Asian American Federation with Center for Anti-Violence Education developed safety guide, which teaches ways to protect yourself in the event of violence.

  • Physical self-defense strategies: Use only in situations where you perceive a level of aggression that threatens your physical safety.
  • Safe position: If you are cornered, turn in a semicircle to quickly cover the distance and escape safely. Stay at least an arm's length away from the aggressor. Bend your body slightly at a 45° angle. Start backing up slowly. Keep your hands open, palms up.
  • On the ground: Use kicks to maintain distance.
  • Basic hits: The goal is to slow down/immobilize the attacker. These strikes are designed to cause serious damage to the eyes, nose, throat and knees.
  • Heel strike to palm: Strike with the palm of your hand, keeping your fingers pointed back and your thumbs folded. Target: nose and chin.
  • Foot stamping: Bend your knees and quickly stomp down with your heel. Target: foot.
  • Front kick: A quick kick by lifting the forefoot and sharply moving the leg back. Target: knees or shins.
  • Define behavior: Be specific about the behavior you consider inappropriate, offensive, or violent. Avoid offensive labels or sarcasm.
  • Slow down: To avoid “silencing” the person causing harm, adjust the intensity of their voice. The goal is to gradually “slow down” or speak in an increasingly calm tone. They may follow your lead without even realizing it.

On the subject: New Yorkers are often pushed onto the rails in the subway: how to protect yourself on the subway

  • “I” statements: Use “I” statements to express your feelings and wishes without being judgmental, so as not to put the person doing the harm on the defensive.
  • Lose to win: Self-defense is anything you do to protect yourself. Sometimes you have to make compromises to protect your safety or the safety of another person.
  • Say no: You always have the right to say: “No,” “Stop,” or “You can’t do that.”
  • Broken record: Repeat the same statement until the person doing the harm corrects their behavior or leaves the situation.
  • Ignore: Ignoring can sometimes become preemptive action. By choosing not to engage in conversation, you can defuse the situation. But don't forget about it. If the situation continues to escalate, be prepared to try a different strategy.
  • Go to “we”: Use the word “we” to create a sense of unity. When you form a “we,” the person doing the harm is less likely to direct their anger at you.
  • Interrupt: Interrupt or divert attention from either the person causing the harm or the situation.
Photo: IStock

Nonviolent Communication (NVC) Strategies

The goal of nonviolent communication is empathy, establishing contact with another person and with oneself.

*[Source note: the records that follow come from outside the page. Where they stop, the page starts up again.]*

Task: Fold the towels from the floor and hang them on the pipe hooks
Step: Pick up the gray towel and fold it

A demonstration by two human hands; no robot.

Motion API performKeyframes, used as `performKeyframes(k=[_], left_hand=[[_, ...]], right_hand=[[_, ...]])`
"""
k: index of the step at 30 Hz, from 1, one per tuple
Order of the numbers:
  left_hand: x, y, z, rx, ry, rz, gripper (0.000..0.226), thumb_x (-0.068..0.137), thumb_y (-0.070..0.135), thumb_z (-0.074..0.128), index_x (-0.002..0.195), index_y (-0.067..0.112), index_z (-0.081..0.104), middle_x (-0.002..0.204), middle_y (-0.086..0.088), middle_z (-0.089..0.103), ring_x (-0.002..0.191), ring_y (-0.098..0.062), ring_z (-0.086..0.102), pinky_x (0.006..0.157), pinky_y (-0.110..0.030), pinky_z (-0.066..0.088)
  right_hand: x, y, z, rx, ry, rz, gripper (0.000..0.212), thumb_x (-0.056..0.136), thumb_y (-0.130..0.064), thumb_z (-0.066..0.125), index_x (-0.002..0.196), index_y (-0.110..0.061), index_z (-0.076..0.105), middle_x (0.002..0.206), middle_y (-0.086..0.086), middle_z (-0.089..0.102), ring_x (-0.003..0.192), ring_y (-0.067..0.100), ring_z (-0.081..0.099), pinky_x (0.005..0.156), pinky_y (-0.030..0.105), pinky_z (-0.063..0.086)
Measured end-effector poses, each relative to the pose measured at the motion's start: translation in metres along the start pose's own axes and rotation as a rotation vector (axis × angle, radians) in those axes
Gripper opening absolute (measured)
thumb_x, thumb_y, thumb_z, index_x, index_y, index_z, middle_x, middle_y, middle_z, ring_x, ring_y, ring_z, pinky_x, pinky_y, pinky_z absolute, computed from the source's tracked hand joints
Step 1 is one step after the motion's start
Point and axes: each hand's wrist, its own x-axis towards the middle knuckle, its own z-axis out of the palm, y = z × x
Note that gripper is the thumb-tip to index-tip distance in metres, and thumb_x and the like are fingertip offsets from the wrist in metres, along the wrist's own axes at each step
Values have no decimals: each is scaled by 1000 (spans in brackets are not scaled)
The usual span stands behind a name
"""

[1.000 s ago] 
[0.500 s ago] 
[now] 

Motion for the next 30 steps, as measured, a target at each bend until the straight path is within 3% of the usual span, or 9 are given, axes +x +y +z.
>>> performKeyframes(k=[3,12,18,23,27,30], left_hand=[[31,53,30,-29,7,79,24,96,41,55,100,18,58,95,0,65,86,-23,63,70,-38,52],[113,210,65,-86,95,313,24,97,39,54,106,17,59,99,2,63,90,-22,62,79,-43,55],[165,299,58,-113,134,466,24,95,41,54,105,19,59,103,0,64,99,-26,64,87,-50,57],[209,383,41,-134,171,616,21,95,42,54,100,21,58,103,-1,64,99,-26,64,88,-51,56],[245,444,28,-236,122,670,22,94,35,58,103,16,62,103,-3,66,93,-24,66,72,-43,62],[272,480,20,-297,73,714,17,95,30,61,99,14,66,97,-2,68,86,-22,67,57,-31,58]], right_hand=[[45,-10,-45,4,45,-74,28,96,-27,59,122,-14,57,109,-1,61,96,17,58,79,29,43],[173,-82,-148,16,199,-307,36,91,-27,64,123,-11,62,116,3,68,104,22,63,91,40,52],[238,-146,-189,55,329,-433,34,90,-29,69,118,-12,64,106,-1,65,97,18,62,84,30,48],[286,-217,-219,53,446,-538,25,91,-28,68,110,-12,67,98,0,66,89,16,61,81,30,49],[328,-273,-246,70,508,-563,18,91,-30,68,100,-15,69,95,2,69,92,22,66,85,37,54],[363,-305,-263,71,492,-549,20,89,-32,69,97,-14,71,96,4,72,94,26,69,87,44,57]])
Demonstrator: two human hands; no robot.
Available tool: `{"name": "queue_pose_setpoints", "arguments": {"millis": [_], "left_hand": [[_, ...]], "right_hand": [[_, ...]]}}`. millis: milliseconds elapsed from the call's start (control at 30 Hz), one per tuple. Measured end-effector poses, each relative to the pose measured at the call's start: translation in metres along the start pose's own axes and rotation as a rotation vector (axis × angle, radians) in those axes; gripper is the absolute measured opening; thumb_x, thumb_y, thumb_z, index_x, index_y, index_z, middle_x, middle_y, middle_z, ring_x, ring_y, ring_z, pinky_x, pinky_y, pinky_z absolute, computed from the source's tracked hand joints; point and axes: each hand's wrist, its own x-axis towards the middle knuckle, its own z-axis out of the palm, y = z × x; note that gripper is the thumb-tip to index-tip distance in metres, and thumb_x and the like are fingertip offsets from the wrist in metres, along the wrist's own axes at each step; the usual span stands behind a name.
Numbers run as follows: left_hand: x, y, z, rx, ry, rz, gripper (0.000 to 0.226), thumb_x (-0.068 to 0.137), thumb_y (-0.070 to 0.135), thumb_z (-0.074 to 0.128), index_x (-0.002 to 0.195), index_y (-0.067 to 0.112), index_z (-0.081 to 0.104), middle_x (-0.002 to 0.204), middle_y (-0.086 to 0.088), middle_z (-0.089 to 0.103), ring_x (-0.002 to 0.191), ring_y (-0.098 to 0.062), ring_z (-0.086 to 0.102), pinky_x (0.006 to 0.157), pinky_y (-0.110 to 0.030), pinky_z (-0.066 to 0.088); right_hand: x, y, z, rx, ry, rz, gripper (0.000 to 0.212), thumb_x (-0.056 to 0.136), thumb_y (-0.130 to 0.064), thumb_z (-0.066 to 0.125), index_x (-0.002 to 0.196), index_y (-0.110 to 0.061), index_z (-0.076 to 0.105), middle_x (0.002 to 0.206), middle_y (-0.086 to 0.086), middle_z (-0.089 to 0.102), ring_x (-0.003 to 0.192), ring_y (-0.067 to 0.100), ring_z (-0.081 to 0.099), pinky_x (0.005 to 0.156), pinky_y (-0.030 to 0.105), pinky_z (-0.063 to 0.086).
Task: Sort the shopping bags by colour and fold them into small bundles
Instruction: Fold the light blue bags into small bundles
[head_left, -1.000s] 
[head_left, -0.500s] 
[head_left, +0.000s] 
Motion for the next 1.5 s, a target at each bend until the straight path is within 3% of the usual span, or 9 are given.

  • Watch: Make neutral statements about what you see, without judgment.
  • Define the feeling: Express your own emotions, not what you think someone is doing to you.
  • Determine your need or desire: voice your needs without referring to specific people, actions or things.
  • Request: To get things moving, make specific and achievable requests.
  • Be a supporter: What to do if you see someone being harassed.
  • Speak directly: Respond directly to the person doing the harm or physically intervene if necessary. Be confident, assertive and calm.
  • Distract attention: take the harmer's attention away from the person being harmed or away from the situation itself.
  • Delegate: Ask someone else for help. Ask for help, resources, or assistance from others.
  • Stay longer: Check in with the person who was harmed after the incident. Explain to yourself and those around you why this happened.
  • Document: If someone is already helping a person in crisis, document the situation with photos or videos. Note: Never post or distribute a video without the consent of the person harmed.